▸ Task instructions: Once you reach the line containing "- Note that" in the entries below, write out that line and each one after it down to the line containing "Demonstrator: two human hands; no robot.", exactly and with nothing added.
Available records: Begin
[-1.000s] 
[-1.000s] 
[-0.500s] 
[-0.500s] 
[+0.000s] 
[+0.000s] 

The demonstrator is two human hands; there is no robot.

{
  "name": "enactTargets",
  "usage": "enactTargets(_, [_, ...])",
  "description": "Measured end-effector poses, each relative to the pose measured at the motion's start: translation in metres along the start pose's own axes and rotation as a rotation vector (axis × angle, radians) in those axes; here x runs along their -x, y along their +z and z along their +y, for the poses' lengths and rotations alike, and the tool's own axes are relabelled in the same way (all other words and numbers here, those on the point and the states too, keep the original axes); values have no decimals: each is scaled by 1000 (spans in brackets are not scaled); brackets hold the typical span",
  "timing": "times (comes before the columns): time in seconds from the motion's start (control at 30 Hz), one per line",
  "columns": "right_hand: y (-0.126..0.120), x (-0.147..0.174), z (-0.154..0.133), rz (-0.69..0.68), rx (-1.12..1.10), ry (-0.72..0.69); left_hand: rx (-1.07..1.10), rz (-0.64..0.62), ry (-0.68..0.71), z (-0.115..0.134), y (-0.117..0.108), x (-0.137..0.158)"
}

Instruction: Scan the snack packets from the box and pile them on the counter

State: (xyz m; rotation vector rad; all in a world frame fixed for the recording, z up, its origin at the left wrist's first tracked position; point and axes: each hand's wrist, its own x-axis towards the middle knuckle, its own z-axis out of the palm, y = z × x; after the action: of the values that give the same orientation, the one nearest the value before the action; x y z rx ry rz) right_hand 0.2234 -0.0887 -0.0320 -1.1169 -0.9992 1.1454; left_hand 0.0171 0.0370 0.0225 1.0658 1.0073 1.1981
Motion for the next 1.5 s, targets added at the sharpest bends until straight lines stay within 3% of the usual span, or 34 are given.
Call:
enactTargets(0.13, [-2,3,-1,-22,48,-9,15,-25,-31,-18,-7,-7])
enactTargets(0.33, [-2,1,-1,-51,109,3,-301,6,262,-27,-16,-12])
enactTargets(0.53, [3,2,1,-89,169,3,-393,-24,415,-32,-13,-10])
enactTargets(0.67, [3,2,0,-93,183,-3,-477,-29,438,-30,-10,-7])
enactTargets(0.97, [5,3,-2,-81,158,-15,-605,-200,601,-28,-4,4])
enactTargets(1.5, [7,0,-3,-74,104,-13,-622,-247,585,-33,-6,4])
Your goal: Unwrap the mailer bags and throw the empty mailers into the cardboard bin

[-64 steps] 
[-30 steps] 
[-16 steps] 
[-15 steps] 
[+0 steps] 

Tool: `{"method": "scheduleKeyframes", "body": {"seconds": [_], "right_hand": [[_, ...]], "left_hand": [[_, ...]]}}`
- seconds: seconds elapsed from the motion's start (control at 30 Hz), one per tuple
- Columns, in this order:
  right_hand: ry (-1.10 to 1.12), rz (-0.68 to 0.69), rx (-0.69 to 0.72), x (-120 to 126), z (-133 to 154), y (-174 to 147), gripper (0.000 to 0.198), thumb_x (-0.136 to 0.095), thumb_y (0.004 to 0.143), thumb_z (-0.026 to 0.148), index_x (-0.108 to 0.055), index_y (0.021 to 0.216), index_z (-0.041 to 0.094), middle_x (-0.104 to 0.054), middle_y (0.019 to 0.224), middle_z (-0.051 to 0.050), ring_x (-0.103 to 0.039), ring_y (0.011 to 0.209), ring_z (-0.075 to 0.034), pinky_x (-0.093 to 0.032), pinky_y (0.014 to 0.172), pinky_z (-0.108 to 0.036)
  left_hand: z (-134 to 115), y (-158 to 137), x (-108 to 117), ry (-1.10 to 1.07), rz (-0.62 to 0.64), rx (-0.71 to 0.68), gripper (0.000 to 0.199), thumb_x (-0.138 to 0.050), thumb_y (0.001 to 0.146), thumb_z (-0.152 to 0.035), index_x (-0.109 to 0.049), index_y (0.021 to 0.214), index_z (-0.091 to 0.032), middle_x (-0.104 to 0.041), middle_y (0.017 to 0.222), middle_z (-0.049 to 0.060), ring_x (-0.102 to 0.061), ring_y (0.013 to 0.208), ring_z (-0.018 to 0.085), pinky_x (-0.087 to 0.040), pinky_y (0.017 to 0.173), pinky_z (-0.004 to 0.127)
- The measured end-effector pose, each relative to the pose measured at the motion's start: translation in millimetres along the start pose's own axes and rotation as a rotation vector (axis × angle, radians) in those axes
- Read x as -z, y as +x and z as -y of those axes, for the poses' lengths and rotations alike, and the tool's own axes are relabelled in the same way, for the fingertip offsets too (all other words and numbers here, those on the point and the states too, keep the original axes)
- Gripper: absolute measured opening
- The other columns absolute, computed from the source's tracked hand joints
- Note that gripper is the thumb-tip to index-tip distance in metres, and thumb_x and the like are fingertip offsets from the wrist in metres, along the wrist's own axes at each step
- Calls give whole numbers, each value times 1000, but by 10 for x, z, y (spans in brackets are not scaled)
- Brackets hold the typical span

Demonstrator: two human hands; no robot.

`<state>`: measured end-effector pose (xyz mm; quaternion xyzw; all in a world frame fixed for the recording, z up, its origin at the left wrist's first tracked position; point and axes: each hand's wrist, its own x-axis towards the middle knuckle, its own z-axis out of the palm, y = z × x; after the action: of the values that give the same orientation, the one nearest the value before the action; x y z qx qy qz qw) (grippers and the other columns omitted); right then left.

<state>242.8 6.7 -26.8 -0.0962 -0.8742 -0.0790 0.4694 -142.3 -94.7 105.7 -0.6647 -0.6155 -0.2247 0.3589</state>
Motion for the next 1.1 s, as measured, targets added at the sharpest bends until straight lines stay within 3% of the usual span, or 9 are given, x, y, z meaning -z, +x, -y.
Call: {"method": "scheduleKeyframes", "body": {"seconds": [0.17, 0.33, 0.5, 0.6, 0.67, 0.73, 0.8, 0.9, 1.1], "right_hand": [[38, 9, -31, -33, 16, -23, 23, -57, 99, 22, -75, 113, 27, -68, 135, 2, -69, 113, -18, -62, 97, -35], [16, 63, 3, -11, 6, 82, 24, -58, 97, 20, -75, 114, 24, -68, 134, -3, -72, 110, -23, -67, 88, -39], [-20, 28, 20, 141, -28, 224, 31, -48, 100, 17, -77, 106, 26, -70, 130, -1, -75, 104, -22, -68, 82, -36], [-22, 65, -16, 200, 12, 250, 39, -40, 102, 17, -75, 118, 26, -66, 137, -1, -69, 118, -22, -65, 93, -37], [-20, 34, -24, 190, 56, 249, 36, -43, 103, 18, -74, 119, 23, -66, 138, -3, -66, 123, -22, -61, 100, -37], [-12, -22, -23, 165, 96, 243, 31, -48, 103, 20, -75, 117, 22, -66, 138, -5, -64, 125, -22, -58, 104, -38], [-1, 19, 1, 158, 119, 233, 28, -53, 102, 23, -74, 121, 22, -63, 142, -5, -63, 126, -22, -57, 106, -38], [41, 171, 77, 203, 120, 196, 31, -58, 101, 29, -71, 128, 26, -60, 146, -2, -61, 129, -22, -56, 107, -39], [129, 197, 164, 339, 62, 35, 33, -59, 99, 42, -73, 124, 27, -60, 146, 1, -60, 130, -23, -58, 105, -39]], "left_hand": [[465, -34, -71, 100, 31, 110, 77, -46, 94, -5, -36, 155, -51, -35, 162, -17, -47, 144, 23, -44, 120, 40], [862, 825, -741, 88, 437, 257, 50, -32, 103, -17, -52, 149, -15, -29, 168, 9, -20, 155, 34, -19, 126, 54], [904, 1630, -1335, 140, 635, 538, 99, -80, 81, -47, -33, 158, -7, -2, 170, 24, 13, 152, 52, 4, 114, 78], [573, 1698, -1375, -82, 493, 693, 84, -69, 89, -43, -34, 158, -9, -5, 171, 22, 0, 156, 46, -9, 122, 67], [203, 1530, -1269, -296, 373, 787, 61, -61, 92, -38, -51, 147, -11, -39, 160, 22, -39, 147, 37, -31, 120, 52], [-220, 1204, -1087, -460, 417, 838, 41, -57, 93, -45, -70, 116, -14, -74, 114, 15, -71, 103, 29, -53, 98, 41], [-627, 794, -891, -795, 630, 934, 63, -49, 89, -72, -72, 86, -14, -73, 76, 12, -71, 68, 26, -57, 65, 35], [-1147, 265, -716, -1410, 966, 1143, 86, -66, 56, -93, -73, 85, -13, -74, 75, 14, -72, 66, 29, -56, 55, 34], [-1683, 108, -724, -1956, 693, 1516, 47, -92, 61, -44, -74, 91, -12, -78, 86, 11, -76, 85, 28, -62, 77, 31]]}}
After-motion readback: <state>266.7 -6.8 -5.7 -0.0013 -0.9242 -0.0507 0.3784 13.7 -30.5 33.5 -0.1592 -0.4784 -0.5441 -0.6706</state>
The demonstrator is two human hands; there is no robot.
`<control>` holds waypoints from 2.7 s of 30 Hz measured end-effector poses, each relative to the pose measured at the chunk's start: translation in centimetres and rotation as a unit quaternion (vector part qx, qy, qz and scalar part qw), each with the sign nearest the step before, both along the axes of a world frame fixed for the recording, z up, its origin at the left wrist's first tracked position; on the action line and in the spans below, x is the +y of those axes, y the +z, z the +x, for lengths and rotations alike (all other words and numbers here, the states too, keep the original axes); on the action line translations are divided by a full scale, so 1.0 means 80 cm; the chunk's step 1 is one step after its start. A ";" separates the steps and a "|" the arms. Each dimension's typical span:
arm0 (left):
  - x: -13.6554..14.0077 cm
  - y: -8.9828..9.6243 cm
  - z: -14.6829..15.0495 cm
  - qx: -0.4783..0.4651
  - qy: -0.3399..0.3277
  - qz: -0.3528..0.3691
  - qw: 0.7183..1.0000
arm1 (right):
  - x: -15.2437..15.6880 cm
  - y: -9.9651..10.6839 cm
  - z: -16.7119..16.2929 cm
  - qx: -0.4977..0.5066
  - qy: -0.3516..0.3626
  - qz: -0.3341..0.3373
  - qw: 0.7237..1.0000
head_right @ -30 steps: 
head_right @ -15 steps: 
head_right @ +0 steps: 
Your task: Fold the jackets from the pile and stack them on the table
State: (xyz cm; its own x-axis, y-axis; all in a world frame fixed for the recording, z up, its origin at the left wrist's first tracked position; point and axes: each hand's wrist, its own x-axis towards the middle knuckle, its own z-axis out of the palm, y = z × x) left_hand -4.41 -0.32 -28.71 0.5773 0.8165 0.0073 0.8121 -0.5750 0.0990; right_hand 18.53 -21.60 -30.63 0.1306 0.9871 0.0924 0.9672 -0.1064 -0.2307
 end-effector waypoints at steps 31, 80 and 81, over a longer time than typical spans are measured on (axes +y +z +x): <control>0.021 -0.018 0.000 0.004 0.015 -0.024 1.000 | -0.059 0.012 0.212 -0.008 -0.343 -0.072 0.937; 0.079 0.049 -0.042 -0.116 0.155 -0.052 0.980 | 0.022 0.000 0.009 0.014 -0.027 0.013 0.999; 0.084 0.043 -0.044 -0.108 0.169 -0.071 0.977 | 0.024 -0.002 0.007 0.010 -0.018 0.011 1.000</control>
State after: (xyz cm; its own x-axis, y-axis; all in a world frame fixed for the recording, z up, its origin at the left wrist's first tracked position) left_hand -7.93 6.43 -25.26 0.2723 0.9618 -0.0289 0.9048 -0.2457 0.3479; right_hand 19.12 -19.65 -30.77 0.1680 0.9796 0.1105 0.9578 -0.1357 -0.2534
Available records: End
▸ Your solution:
- Note that gripper is the thumb-tip to index-tip distance in metres, and thumb_x and the like are fingertip offsets from the wrist in metres, along the wrist's own axes at each step
- Calls give whole numbers, each value times 1000, but by 10 for x, z, y (spans in brackets are not scaled)
- Brackets hold the typical span

Demonstrator: two human hands; no robot.

Here the output is complete.